I love Edwin Arlington Robinson’s work so much, and I think my favorite (although it’s hard to choose) piece is “Flammonde,” from The Man Against the Sky. In fact, I suspect reading “Flammonde” for the first time when I was probably ten or twelve made such an indelible impression on me that my favorite sort of male main character, both to read about and to write, is a Flammonde-like mystery:
He never told us what he was,
Or what mischance, or other cause,
Had banished him from better days
To play the Prince of Castaways.
Meanwhile he played surpassing well
A part, for most, unplayable;
In fine, one pauses, half afraid
To say for certain that he played.
Like another of my great favorites, dear Mr. Browning’s “My Last Duchess,” “Flammonde” tells us a story about an enigmatic man, both attractive and repellent.
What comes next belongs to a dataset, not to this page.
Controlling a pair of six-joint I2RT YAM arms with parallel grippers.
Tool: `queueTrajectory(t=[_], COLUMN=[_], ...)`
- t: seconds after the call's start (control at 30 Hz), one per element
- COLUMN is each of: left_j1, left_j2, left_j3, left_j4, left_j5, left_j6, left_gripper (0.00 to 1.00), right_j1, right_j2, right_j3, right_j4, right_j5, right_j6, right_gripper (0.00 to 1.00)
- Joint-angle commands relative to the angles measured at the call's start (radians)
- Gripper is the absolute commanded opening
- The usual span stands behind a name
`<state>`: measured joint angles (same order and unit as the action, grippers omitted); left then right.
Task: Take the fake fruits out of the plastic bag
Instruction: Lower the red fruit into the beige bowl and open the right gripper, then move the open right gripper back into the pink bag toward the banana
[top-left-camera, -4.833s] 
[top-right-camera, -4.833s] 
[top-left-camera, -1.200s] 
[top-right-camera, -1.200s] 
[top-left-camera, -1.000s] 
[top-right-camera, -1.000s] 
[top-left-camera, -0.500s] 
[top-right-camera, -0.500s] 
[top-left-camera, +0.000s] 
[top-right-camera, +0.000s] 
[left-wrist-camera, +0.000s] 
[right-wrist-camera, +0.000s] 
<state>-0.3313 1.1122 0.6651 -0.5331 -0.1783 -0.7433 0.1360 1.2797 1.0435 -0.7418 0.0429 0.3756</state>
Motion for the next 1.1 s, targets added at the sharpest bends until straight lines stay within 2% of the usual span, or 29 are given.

However, unlike Browning’s Duke of Ferrara, who speaks to his mysterious listener and thus reveals himself (however one might interpret that revelation—see The Second Duchess), Flammonde says nothing: we see him only through the eyes of a puzzled observer:
Why was it that his charm revealed
Somehow the surface of a shield?
What was it that we never caught?
What was he, and what was he not?
There is a story behind “Flammonde,” and what a lovely novel it would make. Just looking at that picture of Caroline Swan’s house makes me curious, so curious, to know what went on behind those precisely balanced, shuttered windows. Whatever it was, it did not end well:
Rarely at once will nature give
The power to be Flammonde and live.
Yes, I’m a romantic. I admit it. Absolutely incurable.